> Aim of the exercise: Go line by line through the entries below and copy those containing the string "please".

--- Records for the exercise Enclosed Below ---

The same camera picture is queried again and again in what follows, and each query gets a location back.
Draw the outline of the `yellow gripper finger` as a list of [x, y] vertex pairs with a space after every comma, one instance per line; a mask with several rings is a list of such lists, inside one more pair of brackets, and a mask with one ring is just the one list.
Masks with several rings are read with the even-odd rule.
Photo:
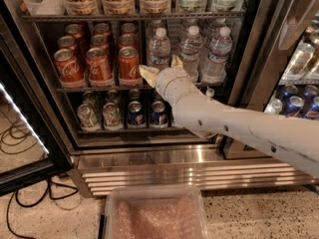
[[154, 88], [156, 86], [156, 81], [160, 70], [145, 65], [139, 65], [139, 71], [143, 79], [146, 80], [152, 88]]
[[182, 68], [183, 67], [182, 60], [176, 54], [171, 55], [171, 64], [170, 65], [173, 68]]

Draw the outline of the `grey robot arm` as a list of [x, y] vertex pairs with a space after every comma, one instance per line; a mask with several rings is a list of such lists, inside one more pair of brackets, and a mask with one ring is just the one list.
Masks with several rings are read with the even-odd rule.
[[139, 66], [141, 76], [169, 103], [175, 122], [205, 137], [221, 133], [319, 177], [319, 124], [224, 105], [203, 94], [181, 67]]

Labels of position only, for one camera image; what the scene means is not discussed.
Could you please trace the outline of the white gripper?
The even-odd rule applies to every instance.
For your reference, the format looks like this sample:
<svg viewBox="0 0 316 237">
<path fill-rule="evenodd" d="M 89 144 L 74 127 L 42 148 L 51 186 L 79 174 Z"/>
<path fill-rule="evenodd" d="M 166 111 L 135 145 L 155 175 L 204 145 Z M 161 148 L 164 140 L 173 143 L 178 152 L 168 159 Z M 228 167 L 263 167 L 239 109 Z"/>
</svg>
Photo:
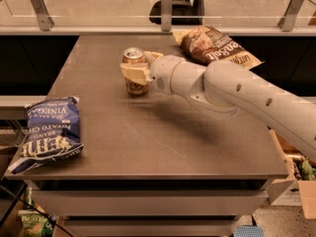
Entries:
<svg viewBox="0 0 316 237">
<path fill-rule="evenodd" d="M 163 53 L 148 50 L 144 51 L 144 55 L 148 63 L 121 63 L 119 67 L 122 75 L 140 85 L 146 85 L 151 81 L 157 91 L 172 95 L 173 72 L 186 60 L 180 56 L 163 56 Z"/>
</svg>

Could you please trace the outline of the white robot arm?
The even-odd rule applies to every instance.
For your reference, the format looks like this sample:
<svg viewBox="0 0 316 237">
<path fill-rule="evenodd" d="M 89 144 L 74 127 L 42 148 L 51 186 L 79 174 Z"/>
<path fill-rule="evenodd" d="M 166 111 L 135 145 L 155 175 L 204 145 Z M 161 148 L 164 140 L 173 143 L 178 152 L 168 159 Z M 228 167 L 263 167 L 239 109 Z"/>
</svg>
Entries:
<svg viewBox="0 0 316 237">
<path fill-rule="evenodd" d="M 239 64 L 221 59 L 202 66 L 130 47 L 123 52 L 120 71 L 128 82 L 181 96 L 214 119 L 230 119 L 244 110 L 316 161 L 316 105 Z"/>
</svg>

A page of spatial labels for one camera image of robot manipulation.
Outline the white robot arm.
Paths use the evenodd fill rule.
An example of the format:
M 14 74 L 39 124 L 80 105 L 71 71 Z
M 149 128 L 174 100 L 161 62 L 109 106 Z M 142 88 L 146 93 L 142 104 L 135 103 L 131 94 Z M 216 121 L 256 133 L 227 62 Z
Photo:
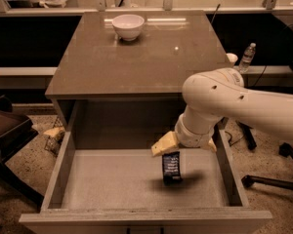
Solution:
M 215 125 L 225 117 L 293 145 L 293 95 L 246 89 L 242 76 L 233 68 L 189 76 L 182 95 L 186 109 L 175 129 L 152 146 L 154 156 L 172 153 L 180 145 L 206 145 Z

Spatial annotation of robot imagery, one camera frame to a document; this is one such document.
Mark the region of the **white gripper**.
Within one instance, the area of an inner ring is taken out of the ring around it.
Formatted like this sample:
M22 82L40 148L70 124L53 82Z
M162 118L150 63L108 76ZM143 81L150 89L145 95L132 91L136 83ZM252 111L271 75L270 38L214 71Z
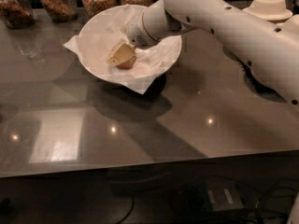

--- End of Enclosed Records for the exercise ---

> Reply to the exercise:
Could you please trace the outline of the white gripper?
Could you please trace the outline of the white robot arm?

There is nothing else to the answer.